Man page of lidc(1)

Index


NAME

lidc - identifies language and character encoding of textual input

SYNOPSIS

lidc -i PATH -t TYPE -f FMT_STR -v -h

DESCRIPTION

lidc identifies language and character encoding of textual input.

lidc reads its input either from file or from stdin and can handle various input types: plain text, HTML, XML and email (MIME 1.0 and RFC822).

The results are displayed according to a user-definable format string that allows a broad range of customization.

For a list of supported languages and encodings have a look at the user manual.

OPTIONS

-i PATH

Set the input file, "-" denotes stdin. (Default: stdin).

-t TYPE [txt, html, xml, email]

Set the input file's type. The following formats are supported:

txt (default)

Plain text document (without markup).

html

Any HTML document (X-HTML, HTML 4, ...).

xml

Any XML document.

email

Any email, either conforming to RFC 822 or MIME (as specified by RFC 2045-2049, 2387, 1847 or 3462). See RESTRICTIONS below.

If no TYPE is set and lidc is reading from file (-i), lidc tries to determine the file's type automatically by evaluating the file's extension. The commonly used extensions (.txt, .html, .htm, .xml, .eml) are supported as well as all Maildir extensions and keywords as used by the Dovecot IMAP server.

If no type can be determined and no type is set, "txt" is assumed as default.

-f FMT_STR

Set the output format string. You may customize the output format string as needed. The following flags are provided and replaced with the associated results in the output:

%l -> identified language

%l expands to the English name of the identified language, i.e. "German", "French" or "Swedish".

%i -> ISO 639-3 language code

%i expands to the ISO 639-3 code of the identified language, i.e. "deu", "fra" or "swe".

%e -> identified encoding

%e expands to the identified encoding, i.e. "UTF-8", "ISO-8859-1", "UTF-32LE" or "Windows-1252".

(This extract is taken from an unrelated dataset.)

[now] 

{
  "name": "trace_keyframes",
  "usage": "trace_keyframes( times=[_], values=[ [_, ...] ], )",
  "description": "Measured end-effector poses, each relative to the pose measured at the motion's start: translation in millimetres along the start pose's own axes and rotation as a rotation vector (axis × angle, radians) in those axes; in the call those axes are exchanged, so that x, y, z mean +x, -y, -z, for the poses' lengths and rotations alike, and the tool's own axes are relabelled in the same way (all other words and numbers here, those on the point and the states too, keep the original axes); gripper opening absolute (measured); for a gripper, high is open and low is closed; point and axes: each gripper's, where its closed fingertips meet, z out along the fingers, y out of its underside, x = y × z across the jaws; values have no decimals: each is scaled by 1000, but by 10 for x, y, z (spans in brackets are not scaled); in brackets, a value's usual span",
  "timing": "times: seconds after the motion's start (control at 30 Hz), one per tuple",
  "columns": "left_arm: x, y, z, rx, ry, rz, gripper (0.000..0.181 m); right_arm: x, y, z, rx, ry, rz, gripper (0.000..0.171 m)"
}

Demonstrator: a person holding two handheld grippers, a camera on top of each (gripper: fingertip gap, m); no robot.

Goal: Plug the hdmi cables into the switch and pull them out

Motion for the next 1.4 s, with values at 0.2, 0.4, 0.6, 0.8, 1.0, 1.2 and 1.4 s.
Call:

%d -> declared document encoding

%d expands to the declared document encoding in lowercase letters, i.e. "utf-8", "iso-8859-1", "utf-32le" or "windows-1252".

If no document encoding could be determined or the document type does not support encoding declarations (txt), %d expands to "none".

%f -> input file's name

%f expands to the input file's name or to stdin.

Beside the above flags, the common escape sequences \n (newline), \r (carriage-return), \t (tab) and \a (bell) are supported.

If no format string is set, the default output is: "%l, %i, %e\n"

The output is sent to stdout.

-v

Show version information.

-h

Show a short help text.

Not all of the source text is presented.